▶ What is expected:
Restate the listing below word for word. No picture belongs in the result.

▶ Excerpted data:
········

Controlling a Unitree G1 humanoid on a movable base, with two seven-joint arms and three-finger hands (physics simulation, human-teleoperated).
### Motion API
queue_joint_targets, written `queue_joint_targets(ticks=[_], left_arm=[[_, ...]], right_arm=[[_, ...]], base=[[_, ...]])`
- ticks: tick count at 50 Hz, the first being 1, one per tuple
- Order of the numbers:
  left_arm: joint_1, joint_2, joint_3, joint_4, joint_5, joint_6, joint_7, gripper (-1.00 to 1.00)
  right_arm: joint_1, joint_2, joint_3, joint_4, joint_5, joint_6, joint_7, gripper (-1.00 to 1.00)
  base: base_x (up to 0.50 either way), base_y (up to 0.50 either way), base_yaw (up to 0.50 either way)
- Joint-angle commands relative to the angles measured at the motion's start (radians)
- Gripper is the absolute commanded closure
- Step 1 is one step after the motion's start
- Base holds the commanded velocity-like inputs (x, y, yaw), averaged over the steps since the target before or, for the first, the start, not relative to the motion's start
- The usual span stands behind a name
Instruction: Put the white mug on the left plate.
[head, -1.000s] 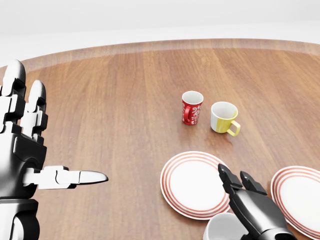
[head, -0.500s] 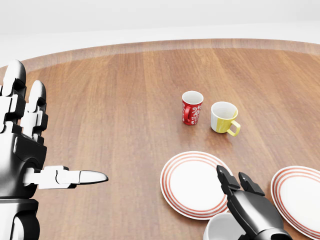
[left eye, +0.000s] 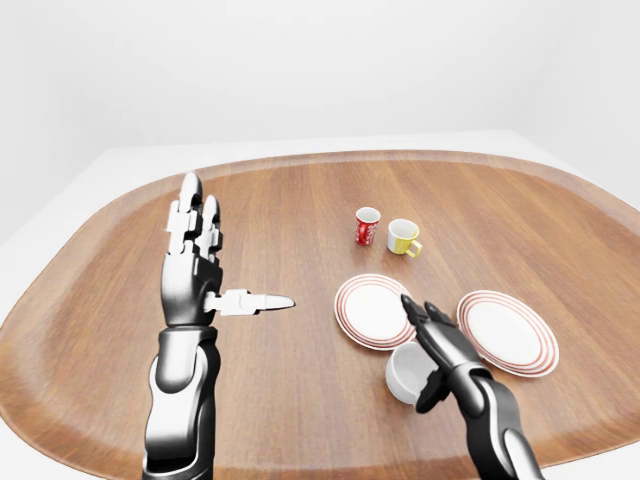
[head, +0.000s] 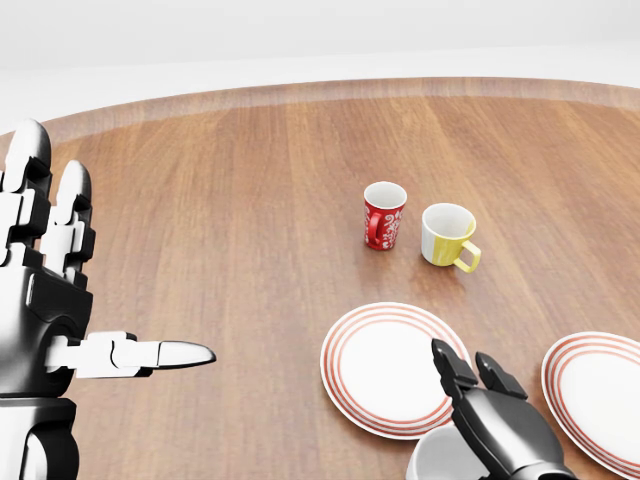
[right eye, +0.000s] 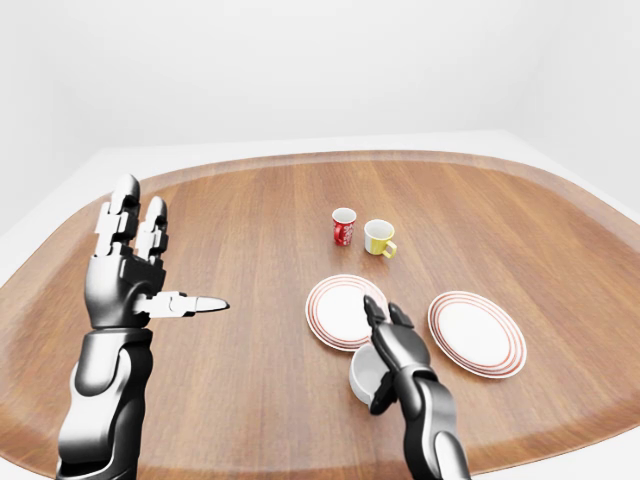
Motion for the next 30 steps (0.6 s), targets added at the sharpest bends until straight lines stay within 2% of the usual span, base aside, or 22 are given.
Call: queue_joint_targets(ticks=[1, 30], left_arm=[[0.000, 0.000, 0.000, -0.002, 0.000, 0.000, 0.000, -1.00], [0.000, 0.000, -0.001, 0.000, 0.001, 0.000, 0.001, -1.00]], right_arm=[[0.005, 0.000, 0.011, 0.030, -0.007, 0.000, -0.020, -1.00], [-0.003, -0.002, 0.025, 0.035, -0.024, 0.000, -0.018, -1.00]], base=[[0.00, 0.00, 0.00], [0.00, 0.00, 0.00]])
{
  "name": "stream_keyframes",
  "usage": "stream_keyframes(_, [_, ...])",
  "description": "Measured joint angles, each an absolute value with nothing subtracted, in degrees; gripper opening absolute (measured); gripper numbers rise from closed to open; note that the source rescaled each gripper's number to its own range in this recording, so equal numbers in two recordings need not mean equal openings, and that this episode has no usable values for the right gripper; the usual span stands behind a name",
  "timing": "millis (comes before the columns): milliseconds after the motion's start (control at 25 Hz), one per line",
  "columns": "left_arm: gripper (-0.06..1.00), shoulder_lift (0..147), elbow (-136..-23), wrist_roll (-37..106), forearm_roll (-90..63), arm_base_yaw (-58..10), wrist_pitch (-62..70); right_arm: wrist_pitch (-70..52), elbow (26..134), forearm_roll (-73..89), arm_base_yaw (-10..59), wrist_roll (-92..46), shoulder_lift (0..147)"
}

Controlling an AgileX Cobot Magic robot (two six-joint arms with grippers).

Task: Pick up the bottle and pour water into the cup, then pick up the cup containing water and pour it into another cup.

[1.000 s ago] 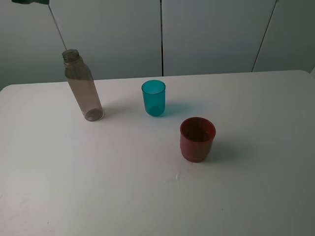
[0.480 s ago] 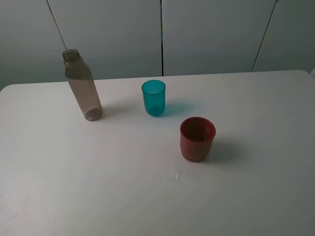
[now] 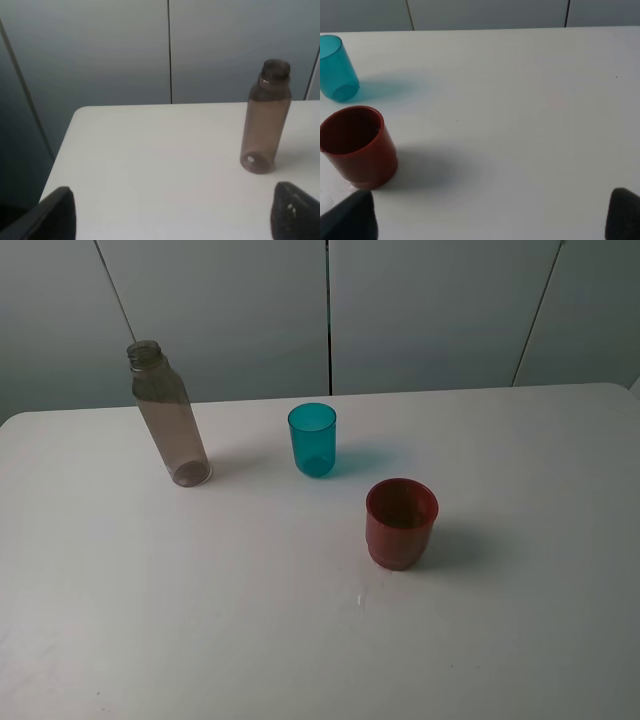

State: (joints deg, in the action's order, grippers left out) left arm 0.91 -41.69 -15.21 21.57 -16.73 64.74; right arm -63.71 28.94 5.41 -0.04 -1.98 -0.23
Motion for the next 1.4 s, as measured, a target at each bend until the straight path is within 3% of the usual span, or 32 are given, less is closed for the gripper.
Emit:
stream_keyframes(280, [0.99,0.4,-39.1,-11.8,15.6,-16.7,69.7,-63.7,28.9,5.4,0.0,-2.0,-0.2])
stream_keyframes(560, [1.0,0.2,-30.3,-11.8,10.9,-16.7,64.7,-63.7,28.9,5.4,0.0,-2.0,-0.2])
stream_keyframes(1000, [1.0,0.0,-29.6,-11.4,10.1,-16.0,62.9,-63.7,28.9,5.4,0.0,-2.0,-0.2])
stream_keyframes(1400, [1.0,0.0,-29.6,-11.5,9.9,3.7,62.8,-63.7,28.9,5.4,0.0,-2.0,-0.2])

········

▶ Answer to this exercise:
Controlling a Unitree G1 humanoid on a movable base, with two seven-joint arms and three-finger hands (physics simulation, human-teleoperated).
### Motion API
queue_joint_targets, written `queue_joint_targets(ticks=[_], left_arm=[[_, ...]], right_arm=[[_, ...]], base=[[_, ...]])`
- ticks: tick count at 50 Hz, the first being 1, one per tuple
- Order of the numbers:
  left_arm: joint_1, joint_2, joint_3, joint_4, joint_5, joint_6, joint_7, gripper (-1.00 to 1.00)
  right_arm: joint_1, joint_2, joint_3, joint_4, joint_5, joint_6, joint_7, gripper (-1.00 to 1.00)
  base: base_x (up to 0.50 either way), base_y (up to 0.50 either way), base_yaw (up to 0.50 either way)
- Joint-angle commands relative to the angles measured at the motion's start (radians)
- Gripper is the absolute commanded closure
- Step 1 is one step after the motion's start
- Base holds the commanded velocity-like inputs (x, y, yaw), averaged over the steps since the target before or, for the first, the start, not relative to the motion's start
- The usual span stands behind a name
Instruction: Put the white mug on the left plate.
[head, -1.000s] 
[head, -0.500s] 
[left eye, +0.000s] 
[head, +0.000s] 
[right eye, +0.000s] 
Motion for the next 30 steps (0.6 s), targets added at the sharpest bends until straight lines stay within 2% of the usual span, base aside, or 22 are given.
Call: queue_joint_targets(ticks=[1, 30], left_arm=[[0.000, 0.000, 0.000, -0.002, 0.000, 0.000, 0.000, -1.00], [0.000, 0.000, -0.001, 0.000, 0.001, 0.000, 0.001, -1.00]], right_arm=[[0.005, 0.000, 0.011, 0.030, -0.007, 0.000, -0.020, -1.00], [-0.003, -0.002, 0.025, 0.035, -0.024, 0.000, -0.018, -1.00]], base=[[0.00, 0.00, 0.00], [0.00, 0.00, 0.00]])
{
  "name": "stream_keyframes",
  "usage": "stream_keyframes(_, [_, ...])",
  "description": "Measured joint angles, each an absolute value with nothing subtracted, in degrees; gripper opening absolute (measured); gripper numbers rise from closed to open; note that the source rescaled each gripper's number to its own range in this recording, so equal numbers in two recordings need not mean equal openings, and that this episode has no usable values for the right gripper; the usual span stands behind a name",
  "timing": "millis (comes before the columns): milliseconds after the motion's start (control at 25 Hz), one per line",
  "columns": "left_arm: gripper (-0.06..1.00), shoulder_lift (0..147), elbow (-136..-23), wrist_roll (-37..106), forearm_roll (-90..63), arm_base_yaw (-58..10), wrist_pitch (-62..70); right_arm: wrist_pitch (-70..52), elbow (26..134), forearm_roll (-73..89), arm_base_yaw (-10..59), wrist_roll (-92..46), shoulder_lift (0..147)"
}

Controlling an AgileX Cobot Magic robot (two six-joint arms with grippers).

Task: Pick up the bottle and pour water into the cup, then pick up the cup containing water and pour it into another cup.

[1.000 s ago] 
[0.480 s ago] 
[now] 

State: (joints deg, in the action's order, grippers left out) left arm 0.91 -41.69 -15.21 21.57 -16.73 64.74; right arm -63.71 28.94 5.41 -0.04 -1.98 -0.23
Motion for the next 1.4 s, as measured, a target at each bend until the straight path is within 3% of the usual span, or 32 are given, less is closed for the gripper.
Emit:
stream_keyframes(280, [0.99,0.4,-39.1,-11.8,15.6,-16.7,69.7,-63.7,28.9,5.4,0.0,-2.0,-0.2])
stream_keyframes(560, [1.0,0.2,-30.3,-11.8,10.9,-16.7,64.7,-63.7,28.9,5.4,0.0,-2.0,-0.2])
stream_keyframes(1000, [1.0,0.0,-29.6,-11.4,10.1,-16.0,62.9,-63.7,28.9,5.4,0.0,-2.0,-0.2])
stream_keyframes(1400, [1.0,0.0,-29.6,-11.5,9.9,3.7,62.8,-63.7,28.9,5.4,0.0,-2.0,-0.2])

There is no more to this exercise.